TIL - Are There Colors Humans Can't See?

Yes. Not only that, but there's probably infinite number of them.

You might already know that color is not a characteristic of some item, but the result of effect that light with different wavelengths creates in our brain and eyes. So all colors are equally real or unreal. They are just a perception, not a physical property.

Number of colors that a human being can recognize depends on the type of system it has in the brain and eyes. Human brain on it's retina usually has 3 types of receptors that recognize red, green and blue by absorbing light and sending it back to the brain.

Every 12th man has only two types of receptors, and there are even people with only one type of receptors, that causes them to see much less colors.

Species with 4+ different cone cells

This condition is known as Tetrachromacy. Certain animals like goldfish, birds, reptiles, insects and some mammals possess four independent channels for receiving color information.
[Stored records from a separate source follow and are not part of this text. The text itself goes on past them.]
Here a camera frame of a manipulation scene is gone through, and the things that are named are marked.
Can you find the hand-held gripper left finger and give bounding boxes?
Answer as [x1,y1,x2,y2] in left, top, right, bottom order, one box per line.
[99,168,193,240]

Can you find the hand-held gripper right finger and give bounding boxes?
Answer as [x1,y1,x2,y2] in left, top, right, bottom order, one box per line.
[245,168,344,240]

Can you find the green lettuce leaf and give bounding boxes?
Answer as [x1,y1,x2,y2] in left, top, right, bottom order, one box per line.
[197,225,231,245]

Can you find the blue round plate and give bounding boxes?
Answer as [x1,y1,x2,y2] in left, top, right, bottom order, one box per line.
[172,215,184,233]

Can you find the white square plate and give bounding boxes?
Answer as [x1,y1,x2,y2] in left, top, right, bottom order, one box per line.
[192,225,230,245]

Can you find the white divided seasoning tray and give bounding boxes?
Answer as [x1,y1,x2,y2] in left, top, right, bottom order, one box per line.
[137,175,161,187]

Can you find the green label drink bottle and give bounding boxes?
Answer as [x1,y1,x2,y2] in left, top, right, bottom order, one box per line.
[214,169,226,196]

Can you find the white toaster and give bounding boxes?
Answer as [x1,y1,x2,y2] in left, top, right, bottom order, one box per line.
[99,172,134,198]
They are mixing four different primary colors (red, green, blue and ultraviolet light) to recognize the spectrum of light as a specific color.
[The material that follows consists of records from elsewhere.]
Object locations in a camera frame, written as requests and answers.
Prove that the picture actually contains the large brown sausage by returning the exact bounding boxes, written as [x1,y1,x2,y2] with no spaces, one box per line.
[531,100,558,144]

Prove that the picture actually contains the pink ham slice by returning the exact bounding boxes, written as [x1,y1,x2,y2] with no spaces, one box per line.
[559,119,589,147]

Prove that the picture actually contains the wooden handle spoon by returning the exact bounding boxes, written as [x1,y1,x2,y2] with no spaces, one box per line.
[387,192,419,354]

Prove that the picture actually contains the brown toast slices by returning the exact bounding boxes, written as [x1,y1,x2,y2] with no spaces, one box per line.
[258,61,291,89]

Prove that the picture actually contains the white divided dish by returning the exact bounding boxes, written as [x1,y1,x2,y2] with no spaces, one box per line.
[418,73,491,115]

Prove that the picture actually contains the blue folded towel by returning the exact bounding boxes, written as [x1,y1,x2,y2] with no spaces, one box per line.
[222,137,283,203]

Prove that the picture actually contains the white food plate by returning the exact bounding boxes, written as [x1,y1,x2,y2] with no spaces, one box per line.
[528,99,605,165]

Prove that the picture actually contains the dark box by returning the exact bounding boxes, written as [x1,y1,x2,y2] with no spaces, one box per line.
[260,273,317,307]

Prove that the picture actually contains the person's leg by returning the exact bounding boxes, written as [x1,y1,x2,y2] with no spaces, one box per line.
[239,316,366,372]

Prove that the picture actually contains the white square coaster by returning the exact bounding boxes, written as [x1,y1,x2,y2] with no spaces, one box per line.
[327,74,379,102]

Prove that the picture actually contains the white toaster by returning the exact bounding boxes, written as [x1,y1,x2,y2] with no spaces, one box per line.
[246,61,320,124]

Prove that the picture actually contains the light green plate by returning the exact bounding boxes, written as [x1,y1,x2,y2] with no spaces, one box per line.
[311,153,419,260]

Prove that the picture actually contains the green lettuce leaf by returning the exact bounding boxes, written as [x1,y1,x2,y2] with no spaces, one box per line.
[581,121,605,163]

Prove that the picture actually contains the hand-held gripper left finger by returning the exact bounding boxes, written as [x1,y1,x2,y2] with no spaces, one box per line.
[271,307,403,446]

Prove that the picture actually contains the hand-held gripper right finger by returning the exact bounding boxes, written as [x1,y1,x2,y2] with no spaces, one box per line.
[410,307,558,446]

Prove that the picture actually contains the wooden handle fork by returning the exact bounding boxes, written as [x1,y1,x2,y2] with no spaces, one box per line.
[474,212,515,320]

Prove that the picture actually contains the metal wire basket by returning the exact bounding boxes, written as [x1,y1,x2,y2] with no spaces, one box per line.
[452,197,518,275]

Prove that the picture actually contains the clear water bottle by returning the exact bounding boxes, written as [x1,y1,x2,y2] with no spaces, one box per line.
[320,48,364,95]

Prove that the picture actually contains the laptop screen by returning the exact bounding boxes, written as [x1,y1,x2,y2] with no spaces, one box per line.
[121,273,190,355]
In a distant past, this condition was common for most mammals. Due to evolution and genetic change, they lost two of their cone receptors.

In 2010, after 20 years of studying tetrachromat women, Dr. Gabriele Jordan found one who was able to recognize much wider spectrum of colors than people with usual three cone receptors.
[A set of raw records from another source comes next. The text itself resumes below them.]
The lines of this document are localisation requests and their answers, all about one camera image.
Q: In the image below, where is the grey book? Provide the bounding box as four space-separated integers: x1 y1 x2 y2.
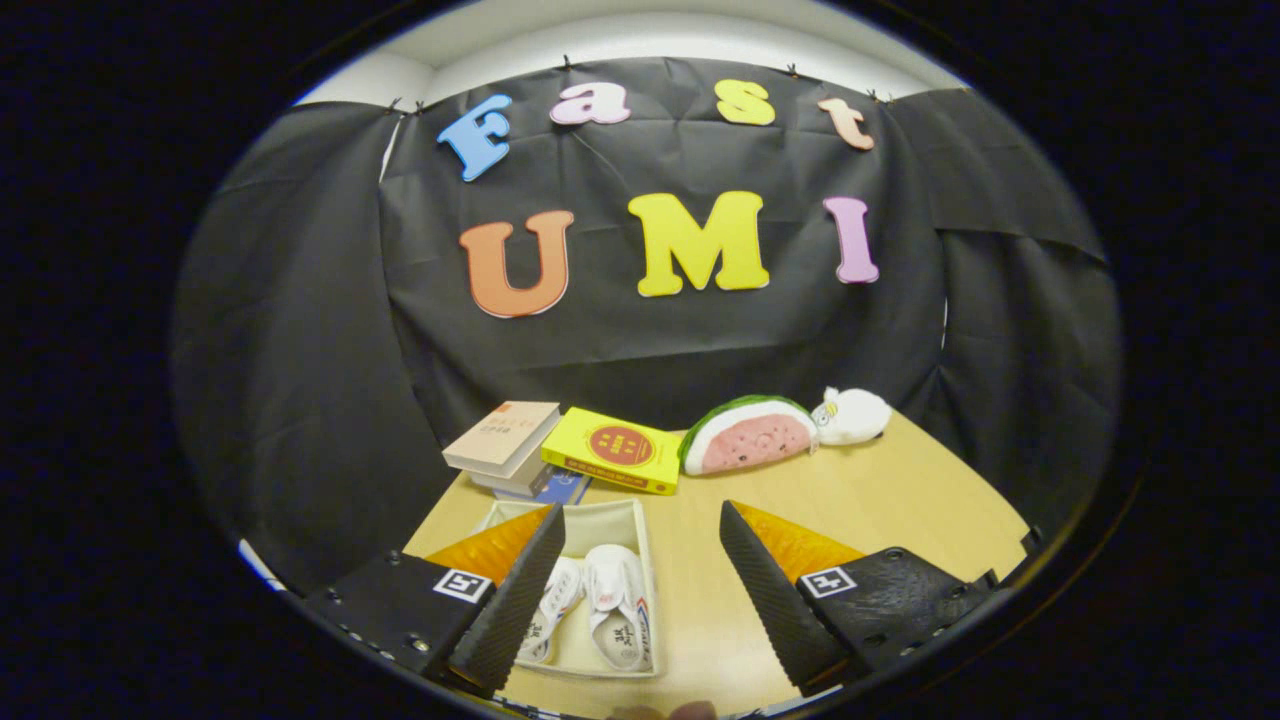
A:
470 465 556 498

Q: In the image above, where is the white plush toy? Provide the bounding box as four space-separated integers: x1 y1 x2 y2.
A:
810 387 893 447

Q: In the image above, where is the watermelon slice plush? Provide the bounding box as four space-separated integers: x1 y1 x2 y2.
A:
678 394 819 477

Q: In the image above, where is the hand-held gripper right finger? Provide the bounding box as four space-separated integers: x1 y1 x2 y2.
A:
719 500 1002 699

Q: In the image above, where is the black backdrop cloth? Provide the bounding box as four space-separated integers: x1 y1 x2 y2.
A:
170 55 1123 591

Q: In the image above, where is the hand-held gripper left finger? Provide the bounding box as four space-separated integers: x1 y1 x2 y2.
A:
302 503 568 701

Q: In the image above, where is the yellow book with red circle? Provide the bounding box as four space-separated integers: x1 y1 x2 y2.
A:
541 406 684 496

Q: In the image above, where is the white shoe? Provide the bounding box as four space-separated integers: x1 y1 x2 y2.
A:
583 544 653 672
515 556 586 665

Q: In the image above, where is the beige fabric storage box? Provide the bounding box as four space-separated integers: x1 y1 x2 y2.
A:
470 498 661 681

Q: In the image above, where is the blue book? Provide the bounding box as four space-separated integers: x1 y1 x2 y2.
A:
495 472 593 506
Concetta Antico is an artist being awarded with this special condition. When she looks at a leaf here's how she describes it:

"Around the edge I’ll see orange or red or purple in the shadow; you might see dark green but I’ll see violet, turquoise, blue. It’s like a mosaic of color."

Certain species of butterflies have 5 independent cone cells. That means there is two extra primary colors compared to humans they can see. Imagining how beautiful that sunset would look like with butterfly eyes?

Mantis Shrimp

If we are keeping score, then this little fella is absolute champion when it comes to potential of color recognition. Mantis Shrimp lives in a warm and shallow waters and it has one of the most advanced visual systems out there with twelve different color receptor types.

At least two species have been reported to be able to detect circularly polarized light. Some of their biological quarter-wave plates perform more uniformly over the visual spectrum than any current man-made polarizing optics, and it has been speculated that this could inspire a new type of optical media that would outperform the current generation of Blu-ray disc technology

Researchers from the University of Queensland published a publication back in 2014, that the compound eyes of mantis shrimp could actually detect the existence of cancer in the body. Since they are sensitive to polarized light which shows differently in a healthy and cancerous body.

But before you start wishing to reincarnate as a Mantis Shrimp in the next life, there is a downside. According to this study, despite their magnificent eyes like no other species on earth, limited brain power makes it hard to handle so much more input. So compared to humans, they have much simpler system of combining and recognizing lights in the receptors.

The world they see is probably so much more different than ours, all we can do for now is try to imagine it.